◆ Problem description ◆
Every line of the listing is returned unchanged, and every picture is dropped.
....................
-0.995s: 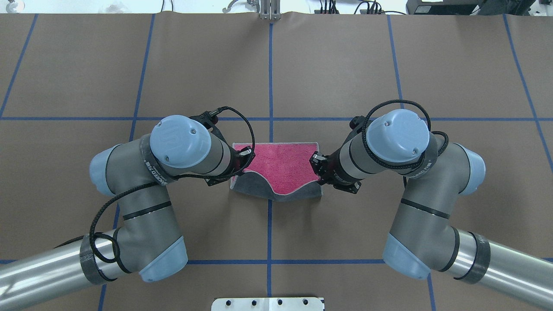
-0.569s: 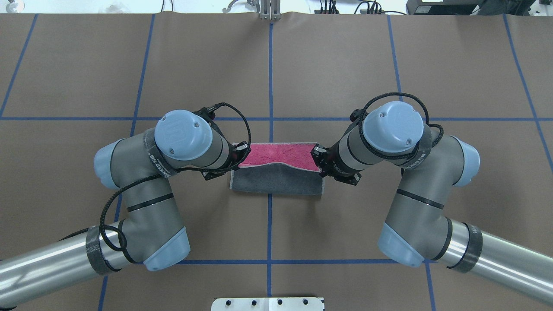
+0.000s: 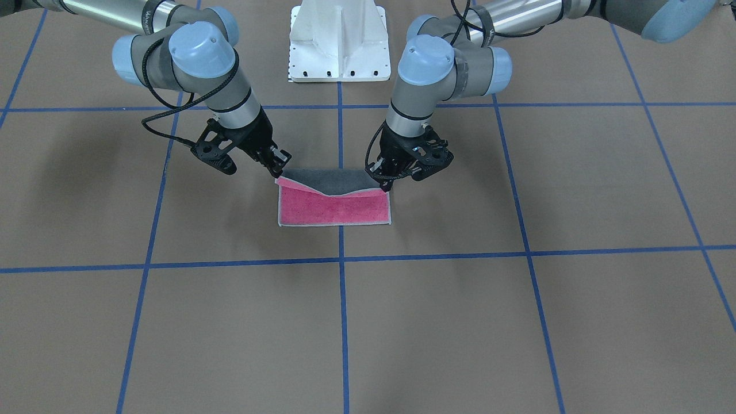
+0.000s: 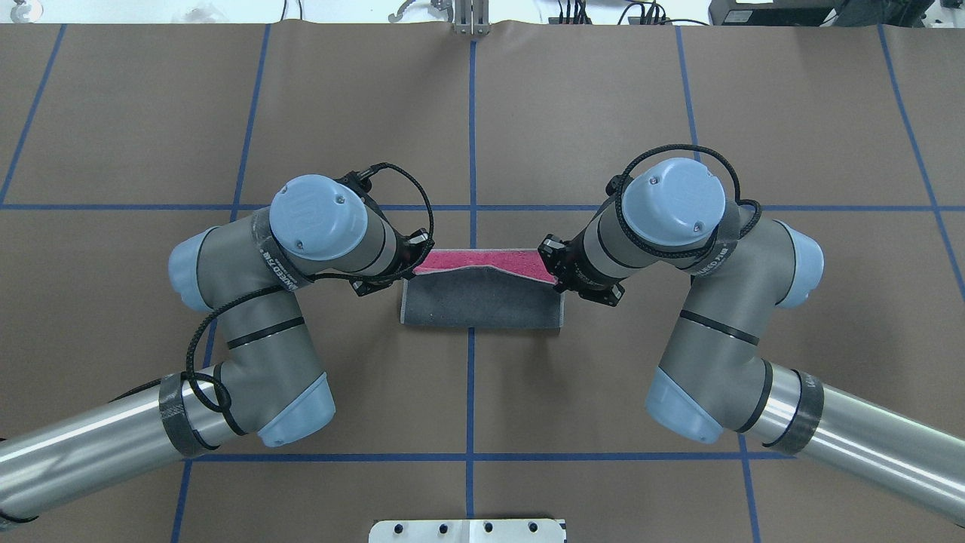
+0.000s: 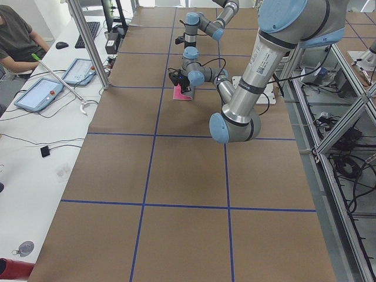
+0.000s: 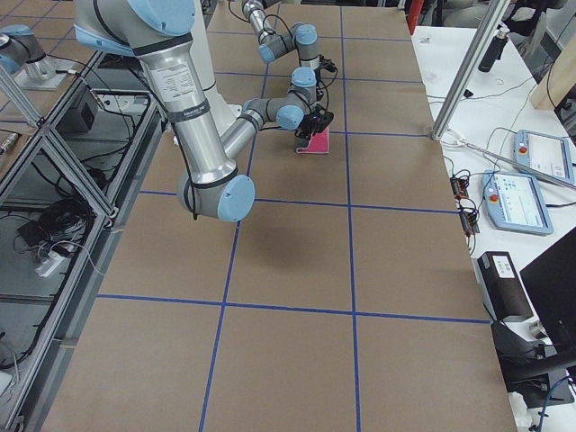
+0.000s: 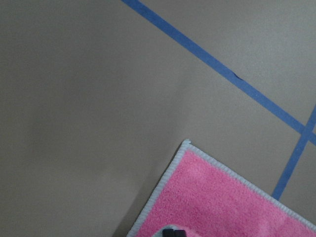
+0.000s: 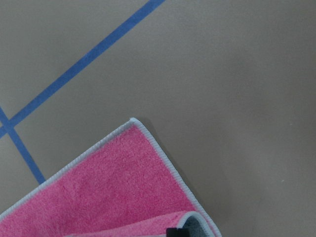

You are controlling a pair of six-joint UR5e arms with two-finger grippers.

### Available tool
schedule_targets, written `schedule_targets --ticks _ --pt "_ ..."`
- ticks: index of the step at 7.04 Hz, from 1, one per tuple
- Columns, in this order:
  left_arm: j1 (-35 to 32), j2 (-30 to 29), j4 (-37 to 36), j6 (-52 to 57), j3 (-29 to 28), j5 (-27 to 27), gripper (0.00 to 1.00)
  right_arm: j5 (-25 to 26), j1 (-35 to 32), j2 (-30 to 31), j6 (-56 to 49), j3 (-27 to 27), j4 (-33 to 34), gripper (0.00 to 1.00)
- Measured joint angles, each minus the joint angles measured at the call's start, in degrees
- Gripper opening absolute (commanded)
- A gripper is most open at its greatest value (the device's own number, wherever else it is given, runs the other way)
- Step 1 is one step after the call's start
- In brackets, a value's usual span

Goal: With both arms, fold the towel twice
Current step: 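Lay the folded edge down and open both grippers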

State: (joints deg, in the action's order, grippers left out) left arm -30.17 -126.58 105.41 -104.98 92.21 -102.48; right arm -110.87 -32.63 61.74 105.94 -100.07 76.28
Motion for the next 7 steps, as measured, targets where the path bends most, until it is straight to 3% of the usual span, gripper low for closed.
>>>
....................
◆ Exercise solution ◆
-0.995s: 
-0.569s: 
+0.000s: 
+0.000s: 
+0.000s: 
+0.000s: 
+0.000s: 
+0.000s: 

You are controlling a pair of six-joint UR5e arms with two-finger grippers.

### Available tool
schedule_targets, written `schedule_targets --ticks _ --pt "_ ..."`
- ticks: index of the step at 7.04 Hz, from 1, one per tuple
- Columns, in this order:
  left_arm: j1 (-35 to 32), j2 (-30 to 29), j4 (-37 to 36), j6 (-52 to 57), j3 (-29 to 28), j5 (-27 to 27), gripper (0.00 to 1.00)
  right_arm: j5 (-25 to 26), j1 (-35 to 32), j2 (-30 to 31), j6 (-56 to 49), j3 (-27 to 27), j4 (-33 to 34), gripper (0.00 to 1.00)
- Measured joint angles, each minus the joint angles measured at the call's start, in degrees
- Gripper opening absolute (commanded)
- A gripper is most open at its greatest value (the device's own number, wherever else it is given, runs the other way)
- Step 1 is one step after the call's start
- In brackets, a value's usual span

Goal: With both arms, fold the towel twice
Current step: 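Lay the folded edge down and open both grippers
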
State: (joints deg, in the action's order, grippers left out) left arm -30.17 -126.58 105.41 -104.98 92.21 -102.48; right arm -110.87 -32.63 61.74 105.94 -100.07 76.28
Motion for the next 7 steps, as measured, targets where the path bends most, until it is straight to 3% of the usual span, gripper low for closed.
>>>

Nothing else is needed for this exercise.